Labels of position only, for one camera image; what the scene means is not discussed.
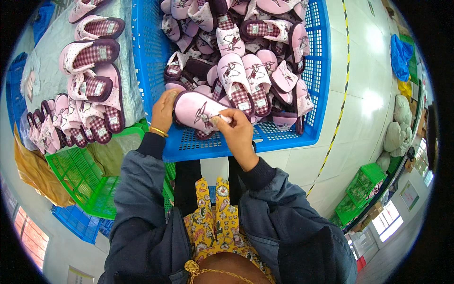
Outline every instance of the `black ribbed cuff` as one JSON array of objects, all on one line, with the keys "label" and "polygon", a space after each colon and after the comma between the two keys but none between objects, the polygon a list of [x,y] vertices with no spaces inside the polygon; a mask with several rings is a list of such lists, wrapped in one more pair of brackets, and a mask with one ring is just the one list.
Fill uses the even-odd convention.
[{"label": "black ribbed cuff", "polygon": [[145,156],[153,156],[158,160],[162,160],[165,145],[166,140],[164,137],[156,133],[147,132],[145,133],[137,152]]},{"label": "black ribbed cuff", "polygon": [[272,168],[259,158],[257,165],[248,172],[240,173],[240,177],[250,190],[261,190],[268,185],[276,175],[276,169]]}]

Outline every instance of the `person's right hand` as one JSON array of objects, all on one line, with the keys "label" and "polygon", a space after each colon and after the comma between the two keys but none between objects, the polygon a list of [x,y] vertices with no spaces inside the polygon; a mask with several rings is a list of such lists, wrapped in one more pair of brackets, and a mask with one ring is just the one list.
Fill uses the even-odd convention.
[{"label": "person's right hand", "polygon": [[245,172],[252,170],[259,161],[252,147],[254,127],[247,120],[246,115],[238,109],[221,110],[219,113],[233,118],[231,125],[219,116],[212,117],[211,122],[224,134],[230,152],[242,169]]}]

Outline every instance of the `red object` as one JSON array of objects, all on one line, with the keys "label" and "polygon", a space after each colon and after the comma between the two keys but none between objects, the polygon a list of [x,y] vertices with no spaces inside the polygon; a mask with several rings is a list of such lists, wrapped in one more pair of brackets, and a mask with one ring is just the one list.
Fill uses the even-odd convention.
[{"label": "red object", "polygon": [[356,261],[356,266],[358,267],[358,272],[361,271],[366,266],[366,261],[364,260],[364,256],[361,256],[357,261]]}]

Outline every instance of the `person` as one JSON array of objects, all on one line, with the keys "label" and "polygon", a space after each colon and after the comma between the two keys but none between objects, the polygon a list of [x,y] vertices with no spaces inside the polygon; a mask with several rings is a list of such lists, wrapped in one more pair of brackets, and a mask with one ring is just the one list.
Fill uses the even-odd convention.
[{"label": "person", "polygon": [[341,230],[309,205],[287,173],[256,155],[253,127],[237,109],[221,112],[230,125],[211,118],[233,155],[229,180],[217,180],[215,206],[200,161],[177,162],[166,221],[162,153],[177,95],[177,89],[162,94],[150,131],[124,158],[98,283],[354,283],[356,261]]}]

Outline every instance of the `dark gray jacket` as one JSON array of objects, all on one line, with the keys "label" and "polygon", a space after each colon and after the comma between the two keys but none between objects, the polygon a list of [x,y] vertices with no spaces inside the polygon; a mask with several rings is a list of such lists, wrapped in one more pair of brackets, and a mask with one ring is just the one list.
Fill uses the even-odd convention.
[{"label": "dark gray jacket", "polygon": [[[168,224],[163,202],[164,138],[147,133],[124,158],[115,193],[104,283],[173,283],[188,279],[191,245],[178,207]],[[354,283],[356,262],[339,228],[321,217],[288,174],[260,158],[243,173],[240,225],[279,283]]]}]

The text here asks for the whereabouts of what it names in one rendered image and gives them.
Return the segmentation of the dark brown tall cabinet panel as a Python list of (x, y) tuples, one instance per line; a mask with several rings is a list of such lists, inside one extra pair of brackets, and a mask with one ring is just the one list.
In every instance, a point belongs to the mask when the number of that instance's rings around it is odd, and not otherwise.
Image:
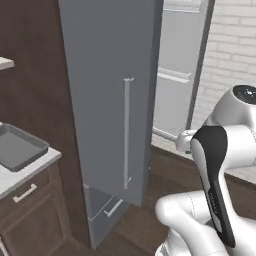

--*--

PROBLEM TO WORK ON. All lines that include the word "what" must be copied from the material above.

THE ANSWER.
Labels of position only, for one camera image; what the scene means is not discussed.
The text here asks for the whereabouts of what it names in one rendered image and gives them.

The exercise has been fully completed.